Trials / Unknown
UnknownNCT00298376
Oral Tolerance in Cow's Milk Allergy in the Infant
Oral Tolerance in Cow's Milk Allergy in the Infant: Role of CD4+CD25+ T Cells and Intestinal Microflora
- Status
- Unknown
- Phase
- —
- Study type
- Observational
- Enrollment
- 50 (planned)
- Sponsor
- Hospices Civils de Lyon · Academic / Other
- Sex
- All
- Age
- 1 Month – 15 Months
- Healthy volunteers
- Accepted
Summary
This study aims to determine if there is a link between cow's milk allergy in infants and regulatory T cells dysfunction that should be transient in infant acquiring oral tolerance after 12 month avoiding food and persistent in others.
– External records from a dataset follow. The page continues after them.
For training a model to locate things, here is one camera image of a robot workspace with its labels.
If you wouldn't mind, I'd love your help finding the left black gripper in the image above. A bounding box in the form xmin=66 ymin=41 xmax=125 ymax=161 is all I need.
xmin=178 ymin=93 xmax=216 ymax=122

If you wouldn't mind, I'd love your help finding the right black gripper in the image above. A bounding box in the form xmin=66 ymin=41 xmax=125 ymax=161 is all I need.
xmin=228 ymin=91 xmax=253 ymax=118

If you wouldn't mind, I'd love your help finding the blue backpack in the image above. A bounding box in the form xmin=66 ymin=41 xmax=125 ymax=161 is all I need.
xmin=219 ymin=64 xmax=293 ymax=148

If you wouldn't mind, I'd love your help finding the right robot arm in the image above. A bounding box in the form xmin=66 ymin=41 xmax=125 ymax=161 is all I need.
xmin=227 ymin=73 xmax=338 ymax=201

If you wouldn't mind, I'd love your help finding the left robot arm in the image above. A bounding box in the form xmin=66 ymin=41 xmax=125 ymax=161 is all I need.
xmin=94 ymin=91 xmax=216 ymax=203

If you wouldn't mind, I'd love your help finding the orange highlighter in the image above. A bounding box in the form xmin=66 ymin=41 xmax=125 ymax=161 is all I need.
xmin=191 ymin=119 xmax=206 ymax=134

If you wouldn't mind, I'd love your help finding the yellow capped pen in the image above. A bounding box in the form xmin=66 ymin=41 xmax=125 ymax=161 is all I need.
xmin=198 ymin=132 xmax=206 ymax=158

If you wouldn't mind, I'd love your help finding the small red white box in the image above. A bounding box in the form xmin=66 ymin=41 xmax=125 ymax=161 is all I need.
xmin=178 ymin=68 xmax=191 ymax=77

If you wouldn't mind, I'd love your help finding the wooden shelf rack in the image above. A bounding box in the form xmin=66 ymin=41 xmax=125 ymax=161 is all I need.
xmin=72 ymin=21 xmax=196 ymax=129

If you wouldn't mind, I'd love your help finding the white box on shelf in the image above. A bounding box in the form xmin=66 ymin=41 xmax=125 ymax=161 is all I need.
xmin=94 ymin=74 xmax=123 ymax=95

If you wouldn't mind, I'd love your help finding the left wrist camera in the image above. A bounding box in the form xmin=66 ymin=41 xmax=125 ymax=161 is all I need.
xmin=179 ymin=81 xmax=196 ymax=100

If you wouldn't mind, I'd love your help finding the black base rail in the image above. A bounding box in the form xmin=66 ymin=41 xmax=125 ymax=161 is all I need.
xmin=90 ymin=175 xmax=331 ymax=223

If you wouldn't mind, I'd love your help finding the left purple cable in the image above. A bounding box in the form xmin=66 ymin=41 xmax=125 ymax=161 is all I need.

Cow's milk allergy is evaluated by basophils activation test, T cells activation test, specific humoral response (IgA, IgE, IgG) in allergic infants before and after 12 month avoiding food, before and after low dose milk exposure, before and after oral challenge. Number and function of regulatory T cells and microflora composition are measured at the same time. Allergic infants are compared to age matched control group.
Conditions
Timeline
- Start date
- 2006-03-01
- First posted
- 2006-03-02
- Last updated
- 2007-04-27
Locations
1 site across 1 country: France
Source: ClinicalTrials.gov record NCT00298376. Inclusion in this directory is not an endorsement.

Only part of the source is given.